BOSTON (Reuters) - Hedge fund titan Louis Bacon’s surprise move to slim down his fund in order to boost returns has industry experts debating whether other big managers will follow suit.
“This is the question that every investor who has money with a manager who oversees $10 billion or more is going to have to ask,” said Charles Gradante, co-founder of the Hennessee Group, which invests with Bacon’s $15 billion Moore Capital Management.
But the quick answer may be that the 56-year old industry titan’s step will be an isolated decision made by a billionaire who has delivered double-digit returns over two decades through the first Gulf War to the market rebound in 2009.
“This is not the beginning of a trend,” said Peter Rup, chief executive and chief investment officer at Artemis Wealth Advisors, adding “We would view firms returning capital as the better managers who take their fiduciary duty very seriously, but we don’t see a secular return of capital here.”
By trimming the money Bacon oversees by himself, he is bringing the size of his own portfolio into line with the funds managed by competitors at Caxton Associates, for example.
Indeed Bacon, who squarely blamed European politicians for current difficult market conditions, may be following not leading here, several investors said.
Some investors have wondered why Bacon, whose fund was flat through the first half of the year, waited so long to move. After all, he has returned money to investors before and seen performance pick up again. And others have done the same.
Last year, hedge fund Brevan Howard returned $2 billion and promised to cap the fund’s size at $25 billion while high profile fund managers including Paul Tudor Jones, Steven Cohen, and Daniel Loeb have closed their doors to new clients.

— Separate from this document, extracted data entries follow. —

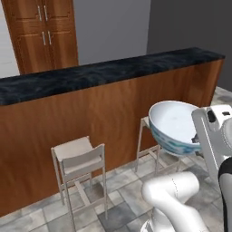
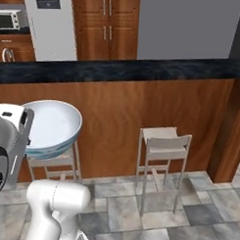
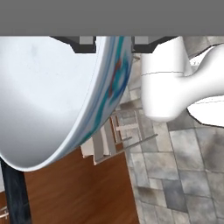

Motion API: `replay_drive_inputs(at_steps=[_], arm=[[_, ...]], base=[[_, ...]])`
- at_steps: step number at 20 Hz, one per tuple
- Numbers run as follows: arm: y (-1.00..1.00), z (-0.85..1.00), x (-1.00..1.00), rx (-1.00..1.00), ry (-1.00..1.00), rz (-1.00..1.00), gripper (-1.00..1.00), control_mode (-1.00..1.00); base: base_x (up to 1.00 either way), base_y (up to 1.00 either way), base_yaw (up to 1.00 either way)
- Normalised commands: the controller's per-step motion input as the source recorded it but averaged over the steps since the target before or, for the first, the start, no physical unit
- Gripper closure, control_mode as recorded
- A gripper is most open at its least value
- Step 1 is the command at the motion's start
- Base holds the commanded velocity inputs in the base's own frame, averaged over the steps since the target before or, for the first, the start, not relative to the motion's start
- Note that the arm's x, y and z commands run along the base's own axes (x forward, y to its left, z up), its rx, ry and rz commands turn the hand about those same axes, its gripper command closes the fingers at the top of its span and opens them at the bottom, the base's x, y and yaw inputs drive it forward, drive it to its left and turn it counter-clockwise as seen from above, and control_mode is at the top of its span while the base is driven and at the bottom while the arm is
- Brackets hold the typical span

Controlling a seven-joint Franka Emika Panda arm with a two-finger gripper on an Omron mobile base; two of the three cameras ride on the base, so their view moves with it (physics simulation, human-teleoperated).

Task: Pick up the bowls from the cabinet and place each bowl in front of a stool on the dining counter.

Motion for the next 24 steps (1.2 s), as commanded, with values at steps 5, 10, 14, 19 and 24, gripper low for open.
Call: replay_drive_inputs(at_steps=[5,10,14,19,24], arm=[[0.0,0.0,0.0,0.0,0.0,0.0,1.0,1.0],[0.0,0.0,0.0,0.0,0.0,0.0,1.0,1.0],[0.0,0.0,0.0,0.0,0.0,0.0,1.0,1.0],[0.0,0.0,0.0,0.0,0.0,0.0,1.0,1.0],[0.0,0.0,0.0,0.0,0.0,0.0,1.0,1.0]], base=[[0.34,0.4,0.13],[0.59,0.13,0.27],[0.4,0.62,0.17],[0.55,0.32,0.17],[0.71,0.1,0.05]])
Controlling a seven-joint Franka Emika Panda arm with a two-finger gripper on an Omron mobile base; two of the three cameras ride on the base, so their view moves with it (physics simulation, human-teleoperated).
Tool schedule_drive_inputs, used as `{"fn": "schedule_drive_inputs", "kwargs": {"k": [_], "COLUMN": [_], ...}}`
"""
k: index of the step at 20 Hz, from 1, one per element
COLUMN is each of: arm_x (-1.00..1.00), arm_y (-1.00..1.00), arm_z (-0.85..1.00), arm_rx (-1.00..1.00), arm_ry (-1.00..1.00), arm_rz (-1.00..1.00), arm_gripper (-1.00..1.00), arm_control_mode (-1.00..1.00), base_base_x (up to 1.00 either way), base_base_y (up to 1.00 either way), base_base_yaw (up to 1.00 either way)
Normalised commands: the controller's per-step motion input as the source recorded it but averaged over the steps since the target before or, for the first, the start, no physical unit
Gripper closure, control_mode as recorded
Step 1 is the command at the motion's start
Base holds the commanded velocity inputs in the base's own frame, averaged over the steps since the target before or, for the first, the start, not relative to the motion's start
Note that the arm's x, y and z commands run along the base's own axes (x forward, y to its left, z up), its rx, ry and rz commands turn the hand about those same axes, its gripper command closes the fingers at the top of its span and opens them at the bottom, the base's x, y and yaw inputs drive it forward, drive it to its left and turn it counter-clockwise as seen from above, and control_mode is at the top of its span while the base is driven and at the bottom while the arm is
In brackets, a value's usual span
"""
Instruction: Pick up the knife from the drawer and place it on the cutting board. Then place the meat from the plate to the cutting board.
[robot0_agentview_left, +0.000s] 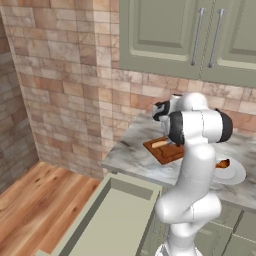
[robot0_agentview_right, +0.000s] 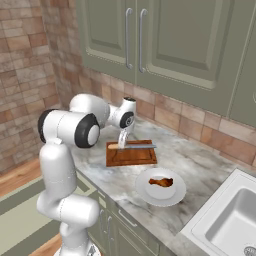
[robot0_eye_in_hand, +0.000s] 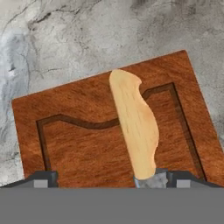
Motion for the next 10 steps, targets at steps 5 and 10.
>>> {"fn": "schedule_drive_inputs", "kwargs": {"k": [5,10], "arm_x": [-0.6,-0.68], "arm_y": [-0.38,-0.4], "arm_z": [0.02,0.0], "arm_rx": [0.0,0.0], "arm_ry": [-0.02,-0.01], "arm_rz": [0.0,0.0], "arm_gripper": [-1.0,-1.0], "arm_control_mode": [-1.0,-1.0], "base_base_x": [0.0,0.0], "base_base_y": [0.0,0.0], "base_base_yaw": [0.0,0.0]}}
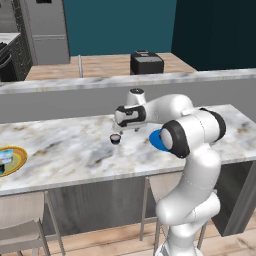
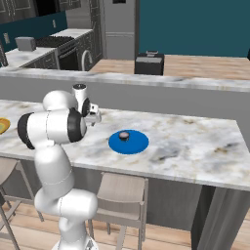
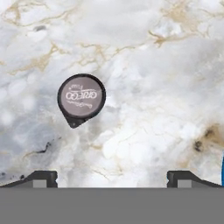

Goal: Place two yogurt containers on each plate.

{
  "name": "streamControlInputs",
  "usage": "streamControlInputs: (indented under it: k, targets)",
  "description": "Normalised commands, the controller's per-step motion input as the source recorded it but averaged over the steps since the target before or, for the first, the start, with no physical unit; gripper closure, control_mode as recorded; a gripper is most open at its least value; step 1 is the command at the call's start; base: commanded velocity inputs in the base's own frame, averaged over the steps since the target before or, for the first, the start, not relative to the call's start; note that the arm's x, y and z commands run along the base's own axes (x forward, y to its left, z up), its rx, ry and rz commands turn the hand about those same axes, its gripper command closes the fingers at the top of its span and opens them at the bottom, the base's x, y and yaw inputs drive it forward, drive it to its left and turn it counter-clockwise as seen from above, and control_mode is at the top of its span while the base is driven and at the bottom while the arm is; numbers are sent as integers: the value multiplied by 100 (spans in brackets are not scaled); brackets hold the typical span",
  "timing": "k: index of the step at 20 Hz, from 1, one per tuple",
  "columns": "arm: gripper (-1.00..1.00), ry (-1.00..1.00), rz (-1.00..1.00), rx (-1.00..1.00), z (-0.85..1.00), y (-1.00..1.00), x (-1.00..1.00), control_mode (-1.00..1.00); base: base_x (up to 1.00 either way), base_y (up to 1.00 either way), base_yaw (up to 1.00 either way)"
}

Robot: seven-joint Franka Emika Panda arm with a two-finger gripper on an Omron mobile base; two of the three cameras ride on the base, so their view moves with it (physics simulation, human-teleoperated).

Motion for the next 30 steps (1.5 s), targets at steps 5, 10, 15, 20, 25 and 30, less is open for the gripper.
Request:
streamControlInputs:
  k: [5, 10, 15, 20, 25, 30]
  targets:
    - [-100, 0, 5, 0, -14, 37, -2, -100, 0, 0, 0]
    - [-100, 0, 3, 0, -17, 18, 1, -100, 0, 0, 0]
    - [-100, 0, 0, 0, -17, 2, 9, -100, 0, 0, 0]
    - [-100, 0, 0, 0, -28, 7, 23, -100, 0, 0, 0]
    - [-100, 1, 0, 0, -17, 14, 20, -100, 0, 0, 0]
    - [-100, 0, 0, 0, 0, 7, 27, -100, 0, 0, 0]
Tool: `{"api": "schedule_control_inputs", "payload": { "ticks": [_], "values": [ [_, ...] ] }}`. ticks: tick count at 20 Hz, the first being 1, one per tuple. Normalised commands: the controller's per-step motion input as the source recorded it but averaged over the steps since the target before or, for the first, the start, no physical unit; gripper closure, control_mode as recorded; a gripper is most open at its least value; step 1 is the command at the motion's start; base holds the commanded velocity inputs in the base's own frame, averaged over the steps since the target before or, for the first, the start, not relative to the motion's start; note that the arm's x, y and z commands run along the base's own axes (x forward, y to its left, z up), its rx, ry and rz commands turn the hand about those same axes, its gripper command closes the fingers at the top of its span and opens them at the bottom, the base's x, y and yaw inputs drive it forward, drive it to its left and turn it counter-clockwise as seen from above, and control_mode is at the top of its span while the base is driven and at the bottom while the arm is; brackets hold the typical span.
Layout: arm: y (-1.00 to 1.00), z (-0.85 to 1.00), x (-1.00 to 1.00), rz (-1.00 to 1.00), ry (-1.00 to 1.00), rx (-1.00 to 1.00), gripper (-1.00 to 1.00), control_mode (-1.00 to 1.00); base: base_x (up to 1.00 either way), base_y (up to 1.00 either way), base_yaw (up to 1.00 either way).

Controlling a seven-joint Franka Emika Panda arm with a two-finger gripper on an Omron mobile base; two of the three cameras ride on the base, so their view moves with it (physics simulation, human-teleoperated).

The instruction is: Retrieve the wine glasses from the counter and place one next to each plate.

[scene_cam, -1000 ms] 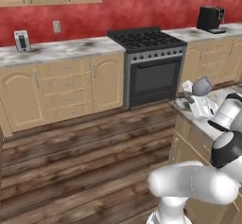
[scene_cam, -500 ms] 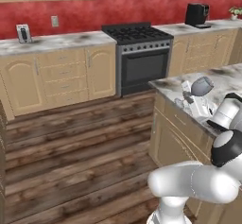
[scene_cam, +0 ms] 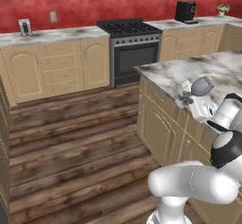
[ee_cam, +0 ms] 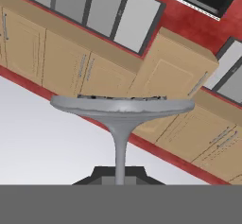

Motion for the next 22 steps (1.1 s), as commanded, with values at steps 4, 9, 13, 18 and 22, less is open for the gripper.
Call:
{"api": "schedule_control_inputs", "payload": {
  "ticks": [4,9,13,18,22],
  "values": [
    [0.0,0.0,0.0,0.0,0.0,0.0,1.0,1.0,-1.0,-0.07,0.0],
    [0.0,0.0,0.0,0.0,0.0,0.0,1.0,1.0,-1.0,-0.34,0.0],
    [0.0,0.0,0.0,0.0,0.0,0.0,1.0,1.0,-1.0,-0.04,0.0],
    [0.0,0.0,0.0,0.0,0.0,0.0,1.0,1.0,-1.0,0.0,0.0],
    [0.0,0.0,0.0,0.0,0.0,0.0,1.0,1.0,-1.0,0.0,0.0]
  ]
}}
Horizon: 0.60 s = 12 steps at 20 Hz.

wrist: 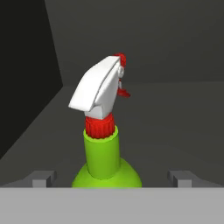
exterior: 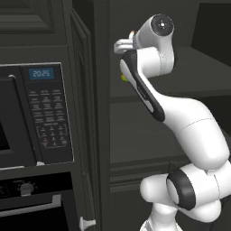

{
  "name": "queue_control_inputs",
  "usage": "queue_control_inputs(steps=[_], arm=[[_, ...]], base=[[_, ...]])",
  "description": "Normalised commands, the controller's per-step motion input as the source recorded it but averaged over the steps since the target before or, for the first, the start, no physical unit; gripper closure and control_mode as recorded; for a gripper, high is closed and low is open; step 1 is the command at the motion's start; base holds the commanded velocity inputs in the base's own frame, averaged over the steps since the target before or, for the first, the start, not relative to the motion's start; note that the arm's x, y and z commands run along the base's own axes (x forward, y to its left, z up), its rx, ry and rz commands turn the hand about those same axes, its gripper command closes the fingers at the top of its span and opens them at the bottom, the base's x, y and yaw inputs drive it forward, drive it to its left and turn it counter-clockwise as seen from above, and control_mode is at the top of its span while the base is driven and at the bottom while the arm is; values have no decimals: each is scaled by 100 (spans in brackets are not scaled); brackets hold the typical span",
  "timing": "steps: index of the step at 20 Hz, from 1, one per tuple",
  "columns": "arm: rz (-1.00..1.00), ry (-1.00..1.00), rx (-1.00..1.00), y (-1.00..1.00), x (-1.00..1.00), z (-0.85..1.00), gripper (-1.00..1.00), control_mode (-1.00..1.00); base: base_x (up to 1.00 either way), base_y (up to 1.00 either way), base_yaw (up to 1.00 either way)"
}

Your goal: Move the cutting board and knife to the sink. Then move spray from the cabinet to the counter.

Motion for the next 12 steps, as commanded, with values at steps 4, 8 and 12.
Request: queue_control_inputs(steps=[4,8,12], arm=[[0,0,0,2,35,-5,-100,-100],[0,0,-1,1,36,-5,-100,-100],[0,0,0,0,38,-3,-100,-100]], base=[[0,0,0],[0,0,0],[0,0,0]])
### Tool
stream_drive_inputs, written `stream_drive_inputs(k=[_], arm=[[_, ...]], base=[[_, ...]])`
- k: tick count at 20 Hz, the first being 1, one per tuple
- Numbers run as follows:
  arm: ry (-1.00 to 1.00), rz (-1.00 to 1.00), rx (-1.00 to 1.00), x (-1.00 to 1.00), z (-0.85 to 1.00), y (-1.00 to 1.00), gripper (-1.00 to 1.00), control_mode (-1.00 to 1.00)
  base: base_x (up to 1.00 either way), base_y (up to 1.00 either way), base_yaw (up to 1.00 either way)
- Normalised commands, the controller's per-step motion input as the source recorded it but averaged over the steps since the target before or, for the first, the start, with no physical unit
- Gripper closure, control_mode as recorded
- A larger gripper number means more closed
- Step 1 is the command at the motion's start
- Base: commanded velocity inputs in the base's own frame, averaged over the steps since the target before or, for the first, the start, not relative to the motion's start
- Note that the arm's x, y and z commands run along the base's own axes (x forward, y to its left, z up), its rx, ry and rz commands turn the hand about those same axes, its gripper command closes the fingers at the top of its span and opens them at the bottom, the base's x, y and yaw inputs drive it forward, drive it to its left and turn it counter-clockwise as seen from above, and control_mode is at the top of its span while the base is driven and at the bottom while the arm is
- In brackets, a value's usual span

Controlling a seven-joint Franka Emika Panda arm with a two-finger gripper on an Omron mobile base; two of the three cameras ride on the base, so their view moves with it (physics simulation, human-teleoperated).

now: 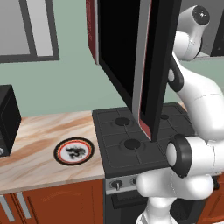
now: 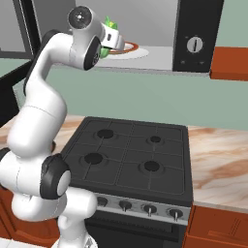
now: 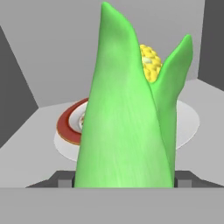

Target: Pick the corn from the counter and place it in the microwave. Then turn on the microwave.

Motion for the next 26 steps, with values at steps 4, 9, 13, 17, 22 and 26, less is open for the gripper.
stream_drive_inputs(k=[4,9,13,17,22,26], arm=[[0.00,0.00,-0.01,0.17,0.06,0.00,1.00,-1.00],[0.00,0.00,-0.01,0.18,0.07,0.00,1.00,-1.00],[0.00,0.00,0.00,0.20,0.04,0.00,1.00,-1.00],[0.00,0.00,0.00,0.20,0.03,0.00,1.00,-1.00],[0.00,0.00,0.00,0.22,0.02,0.00,1.00,-1.00],[0.01,0.00,0.00,0.25,0.00,0.02,1.00,-1.00]], base=[[0.00,0.00,0.00],[0.00,0.00,0.00],[0.00,0.00,0.00],[0.00,0.00,0.00],[0.00,0.00,0.00],[0.00,0.00,0.00]])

But even though pension fund managers, who oversee a bulk of the money earmarked for hedge funds, are now saying they prefer to employ smaller, nimbler hedge funds, it is unlikely that big ones will go on a crash diet any time soon.
Fees are a key reason for the reluctance, said investors who mused that managers tend to get used to the money they can earn.
“It is naive to think that a lot of people will walk away from those fees,” Artemis’ Rup said.
In this case, Bacon, who charges a 3 percent management fee, is turning his back on earning roughly $60 million a year, something many of his investors are applauding him for.
At the same time, industry investors wonder about a bigger question -- does this mean the outlook for so-called global macro hedge funds that pursue big currency and interest rate bets is so clouded that one of the best is scaling back?
Already some of the industry’s biggest players are facing losses this year. Brevan Howard’s Master fund is off roughly 1 percent while Bridgewater Associate’s macro-focused fund is off about 2 percent this year.
“This is a shot over the bow where (Bacon) is saying ‘I am not seeing the opportunity, how are you seeing it’,” said Brad Alford, chief investment officer at Alpha Capital Management. “At least one guy is saying it and at least his portfolio is long integrity and short self interest.”